_Assignment_
Restate the listing below word for word, omitting any images.

_Supplied information_

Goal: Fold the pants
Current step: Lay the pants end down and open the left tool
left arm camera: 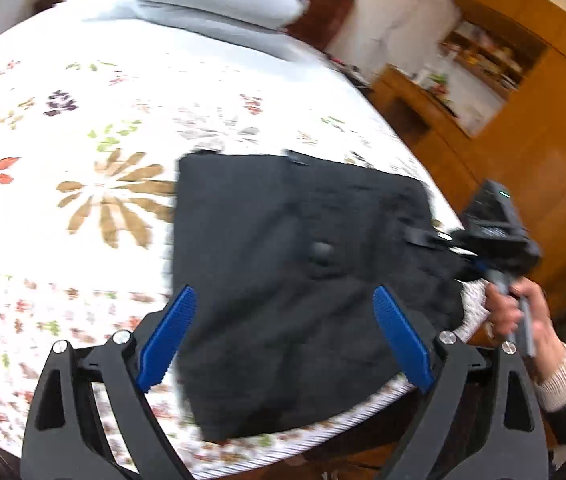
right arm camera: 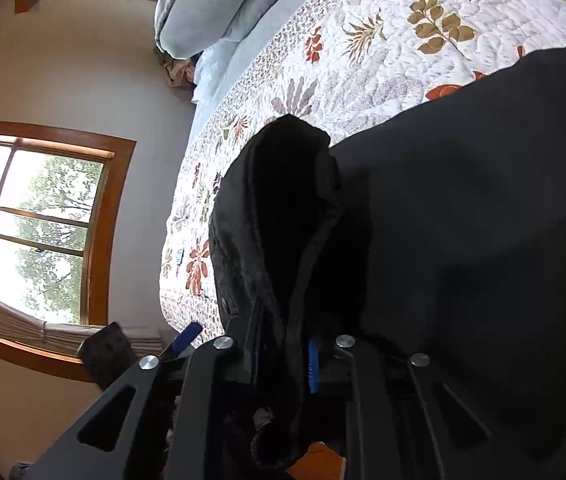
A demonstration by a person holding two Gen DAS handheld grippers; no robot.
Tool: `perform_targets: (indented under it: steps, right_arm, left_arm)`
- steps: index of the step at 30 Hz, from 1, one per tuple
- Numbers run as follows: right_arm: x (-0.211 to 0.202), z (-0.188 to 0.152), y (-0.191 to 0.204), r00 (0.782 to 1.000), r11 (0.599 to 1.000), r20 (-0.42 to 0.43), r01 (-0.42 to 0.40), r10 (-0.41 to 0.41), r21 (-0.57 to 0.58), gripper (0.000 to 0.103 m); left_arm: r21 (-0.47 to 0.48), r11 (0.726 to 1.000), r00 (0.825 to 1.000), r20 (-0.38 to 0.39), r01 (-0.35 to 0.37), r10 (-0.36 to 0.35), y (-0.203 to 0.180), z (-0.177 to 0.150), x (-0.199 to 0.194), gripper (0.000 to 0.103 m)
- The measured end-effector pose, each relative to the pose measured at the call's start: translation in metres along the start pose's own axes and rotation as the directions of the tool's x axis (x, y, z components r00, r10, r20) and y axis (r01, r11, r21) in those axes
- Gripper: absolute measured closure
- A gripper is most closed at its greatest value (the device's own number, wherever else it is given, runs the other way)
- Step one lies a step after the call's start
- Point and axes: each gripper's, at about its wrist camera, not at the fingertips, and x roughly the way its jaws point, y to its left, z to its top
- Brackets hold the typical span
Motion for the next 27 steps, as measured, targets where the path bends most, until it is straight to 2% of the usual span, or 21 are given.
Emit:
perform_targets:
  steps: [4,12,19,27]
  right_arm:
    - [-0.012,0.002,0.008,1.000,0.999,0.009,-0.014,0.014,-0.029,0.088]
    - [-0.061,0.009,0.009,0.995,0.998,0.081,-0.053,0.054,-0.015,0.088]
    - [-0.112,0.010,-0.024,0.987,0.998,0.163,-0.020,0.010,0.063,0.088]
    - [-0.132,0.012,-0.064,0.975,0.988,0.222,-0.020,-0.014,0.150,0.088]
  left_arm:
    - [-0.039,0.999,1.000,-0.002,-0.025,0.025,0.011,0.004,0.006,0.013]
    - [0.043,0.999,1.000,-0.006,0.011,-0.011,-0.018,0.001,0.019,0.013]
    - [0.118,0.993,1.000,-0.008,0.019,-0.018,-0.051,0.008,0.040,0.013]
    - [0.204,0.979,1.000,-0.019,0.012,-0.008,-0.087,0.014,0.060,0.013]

_Result_
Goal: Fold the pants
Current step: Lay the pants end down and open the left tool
left arm camera: 
right arm camera: 
A demonstration by a person holding two Gen DAS handheld grippers; no robot.
Tool: `perform_targets: (indented under it: steps, right_arm, left_arm)`
- steps: index of the step at 30 Hz, from 1, one per tuple
- Numbers run as follows: right_arm: x (-0.211 to 0.202), z (-0.188 to 0.152), y (-0.191 to 0.204), r00 (0.782 to 1.000), r11 (0.599 to 1.000), r20 (-0.42 to 0.43), r01 (-0.42 to 0.40), r10 (-0.41 to 0.41), r21 (-0.57 to 0.58), gripper (0.000 to 0.103 m); left_arm: r21 (-0.47 to 0.48), r11 (0.726 to 1.000), r00 (0.825 to 1.000), r20 (-0.38 to 0.39), r01 (-0.35 to 0.37), r10 (-0.36 to 0.35), y (-0.203 to 0.180), z (-0.177 to 0.150), x (-0.199 to 0.194), gripper (0.000 to 0.103 m)
- The measured end-effector pose, each relative to the pose measured at the call's start: translation in metres along the start pose's own axes and rotation as the directions of the tool's x axis (x, y, z components r00, r10, r20) and y axis (r01, r11, r21) in those axes
- Gripper: absolute measured closure
- A gripper is most closed at its greatest value (the device's own number, wherever else it is given, runs the other way)
- Step one lies a step after the call's start
- Point and axes: each gripper's, at about its wrist camera, not at the fingertips, and x roughly the way its jaws point, y to its left, z to its top
- Brackets hold the typical span
Motion for the next 27 steps, as measured, targets where the path bends most, until it is straight to 2% of the usual span, or 21 are given.
Emit:
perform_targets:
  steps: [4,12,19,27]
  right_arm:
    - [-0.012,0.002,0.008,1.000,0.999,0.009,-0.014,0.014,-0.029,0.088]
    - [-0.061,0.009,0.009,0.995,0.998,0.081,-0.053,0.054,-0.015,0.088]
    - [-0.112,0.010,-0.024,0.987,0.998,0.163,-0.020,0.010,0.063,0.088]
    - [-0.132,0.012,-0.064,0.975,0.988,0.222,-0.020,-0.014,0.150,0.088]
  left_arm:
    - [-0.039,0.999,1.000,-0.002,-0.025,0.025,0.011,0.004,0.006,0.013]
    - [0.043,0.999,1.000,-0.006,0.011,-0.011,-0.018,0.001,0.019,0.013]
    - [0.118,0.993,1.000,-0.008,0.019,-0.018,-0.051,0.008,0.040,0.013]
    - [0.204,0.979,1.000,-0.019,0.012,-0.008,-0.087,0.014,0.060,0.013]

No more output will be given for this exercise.